Türkiye’s position as the world’s largest scrap importer, with 20–25 million tons of annual scrap inflow, remains critical for sustaining EAF production. Yet, the EU designating scrap as a “strategic raw material” and the acceleration of EAF investments in various regions have intensified competition. As price fluctuations of 10–15% become more common, Turkish producers have shifted toward more flexible sourcing strategies across scrap, billet and slab. The increase in billet imports in the last quarter of 2024 is one of the clearest indications of this approach.

Tariff barriers in the US and quota mechanisms in Europe are naturally redirecting Türkiye’s export map toward new regions. Saudi Arabia’s mega-projects, solid consumption in Egypt and Algeria, the steady construction cycle in North Africa and rising demand in West Africa and Latin America are driving a multi-regional export strategy. The diversification of Türkiye’s annual 12–14 million tons of semi-finished and finished steel exports in recent years further confirms this shift.

The SKDM framework requires producers to comply with a wide set of obligations—from carbon footprint calculations and MRV standards to increased use of renewable energy and higher process efficiency. In the long term, hydrogen-compatible DRI investments and high-efficiency technologies demand substantial financing, directly shaping the sector’s strategic planning.

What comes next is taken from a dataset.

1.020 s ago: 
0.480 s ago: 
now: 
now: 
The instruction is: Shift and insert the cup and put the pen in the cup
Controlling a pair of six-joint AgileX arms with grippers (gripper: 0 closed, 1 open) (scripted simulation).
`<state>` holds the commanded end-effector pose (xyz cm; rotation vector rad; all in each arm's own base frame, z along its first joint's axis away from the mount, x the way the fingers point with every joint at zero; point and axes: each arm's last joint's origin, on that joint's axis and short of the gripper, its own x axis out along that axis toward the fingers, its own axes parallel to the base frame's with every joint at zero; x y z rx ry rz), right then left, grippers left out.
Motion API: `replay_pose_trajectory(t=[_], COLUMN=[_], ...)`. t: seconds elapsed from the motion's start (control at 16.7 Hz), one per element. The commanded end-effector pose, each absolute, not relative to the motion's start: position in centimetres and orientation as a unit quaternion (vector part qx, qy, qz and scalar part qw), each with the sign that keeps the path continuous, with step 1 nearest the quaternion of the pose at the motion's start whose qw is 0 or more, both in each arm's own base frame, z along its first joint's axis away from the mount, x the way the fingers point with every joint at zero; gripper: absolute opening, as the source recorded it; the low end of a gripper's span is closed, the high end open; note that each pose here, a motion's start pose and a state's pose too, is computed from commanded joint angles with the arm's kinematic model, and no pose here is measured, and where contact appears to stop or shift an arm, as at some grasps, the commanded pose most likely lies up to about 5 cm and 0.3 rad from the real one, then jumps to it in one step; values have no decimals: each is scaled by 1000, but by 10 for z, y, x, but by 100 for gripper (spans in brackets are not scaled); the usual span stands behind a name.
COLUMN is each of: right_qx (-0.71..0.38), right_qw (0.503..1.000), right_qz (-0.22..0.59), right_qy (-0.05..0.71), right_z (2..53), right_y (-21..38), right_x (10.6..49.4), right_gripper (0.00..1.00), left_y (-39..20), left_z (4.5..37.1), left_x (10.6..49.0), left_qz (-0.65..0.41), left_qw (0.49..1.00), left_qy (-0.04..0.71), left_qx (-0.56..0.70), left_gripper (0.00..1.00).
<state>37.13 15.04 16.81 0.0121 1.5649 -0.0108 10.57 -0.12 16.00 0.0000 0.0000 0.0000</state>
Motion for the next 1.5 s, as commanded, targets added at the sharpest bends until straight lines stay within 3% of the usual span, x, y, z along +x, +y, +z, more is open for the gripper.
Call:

Despite competition from Asian and Gulf-origin products, Türkiye’s logistical advantage could regain prominence if energy prices stabilize and scrap supply improves. Strong demand projections in markets such as Saudi Arabia, Egypt, Morocco and East Africa indicate significant volume potential for Turkish steel. The combination of fast delivery, agile production and flexible pricing continues to provide Türkiye with a crucial competitive advantage in a market environment where global prices are converging.